_WHAT THE TASK REQUIRES_
Of the lines below, write out exactly those from the line with "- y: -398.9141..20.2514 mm" through the line with "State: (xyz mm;", both included, and skip the rest.

_DATA SHOWN_
———

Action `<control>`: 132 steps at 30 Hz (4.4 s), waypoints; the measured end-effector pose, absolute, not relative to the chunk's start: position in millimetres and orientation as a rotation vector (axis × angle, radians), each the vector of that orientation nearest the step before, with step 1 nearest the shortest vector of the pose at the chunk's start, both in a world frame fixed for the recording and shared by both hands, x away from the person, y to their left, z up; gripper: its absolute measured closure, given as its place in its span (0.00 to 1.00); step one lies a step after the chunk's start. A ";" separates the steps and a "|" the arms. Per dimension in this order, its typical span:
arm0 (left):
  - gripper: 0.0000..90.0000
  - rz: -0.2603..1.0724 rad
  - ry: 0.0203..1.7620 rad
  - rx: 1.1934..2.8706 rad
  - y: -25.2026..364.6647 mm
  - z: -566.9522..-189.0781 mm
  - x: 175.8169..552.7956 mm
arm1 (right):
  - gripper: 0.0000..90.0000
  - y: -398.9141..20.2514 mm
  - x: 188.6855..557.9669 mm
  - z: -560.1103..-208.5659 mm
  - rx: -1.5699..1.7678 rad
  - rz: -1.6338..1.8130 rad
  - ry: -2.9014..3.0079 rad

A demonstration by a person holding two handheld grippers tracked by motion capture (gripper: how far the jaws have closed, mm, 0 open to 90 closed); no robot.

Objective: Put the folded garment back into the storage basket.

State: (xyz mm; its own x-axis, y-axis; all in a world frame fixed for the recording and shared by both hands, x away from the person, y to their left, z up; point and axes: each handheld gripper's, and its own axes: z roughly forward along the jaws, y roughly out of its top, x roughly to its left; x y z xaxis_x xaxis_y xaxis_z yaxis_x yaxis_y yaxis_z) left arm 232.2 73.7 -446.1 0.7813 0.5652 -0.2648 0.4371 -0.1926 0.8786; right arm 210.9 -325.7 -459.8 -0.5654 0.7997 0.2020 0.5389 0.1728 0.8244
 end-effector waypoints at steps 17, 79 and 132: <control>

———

_SOLVED PROBLEM_
  - y: -398.9141..20.2514 mm
  - x: 188.6855..557.9669 mm
  - z: -560.1103..-208.5659 mm
  - rx: -1.5699..1.7678 rad
  - rz: -1.6338..1.8130 rad
  - ry: -2.9014..3.0079 rad

A demonstration by a person holding two handheld grippers tracked by motion capture (gripper: how far the jaws have closed, mm, 0 open to 90 closed); no robot.

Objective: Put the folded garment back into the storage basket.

State: (xyz mm; its own x-axis, y-axis; all in a world frame fixed for the recording and shared by both hands, x away from the person, y to their left, z up; point and axes: each handheld gripper's, and its own axes: z roughly forward along the jaws, y roughly out of its top, x roughly to its left; x y z xaxis_x xaxis_y xaxis_z yaxis_x yaxis_y yaxis_z) left arm 232.2 73.7 -446.1 0.7813 0.5652 -0.2648 0.4371 -0.1926 0.8786; right arm 210.9 -325.7 -459.8 -0.5654 0.7997 0.2020 0.5389 0.1728 0.8244

There is no additional output for this exercise.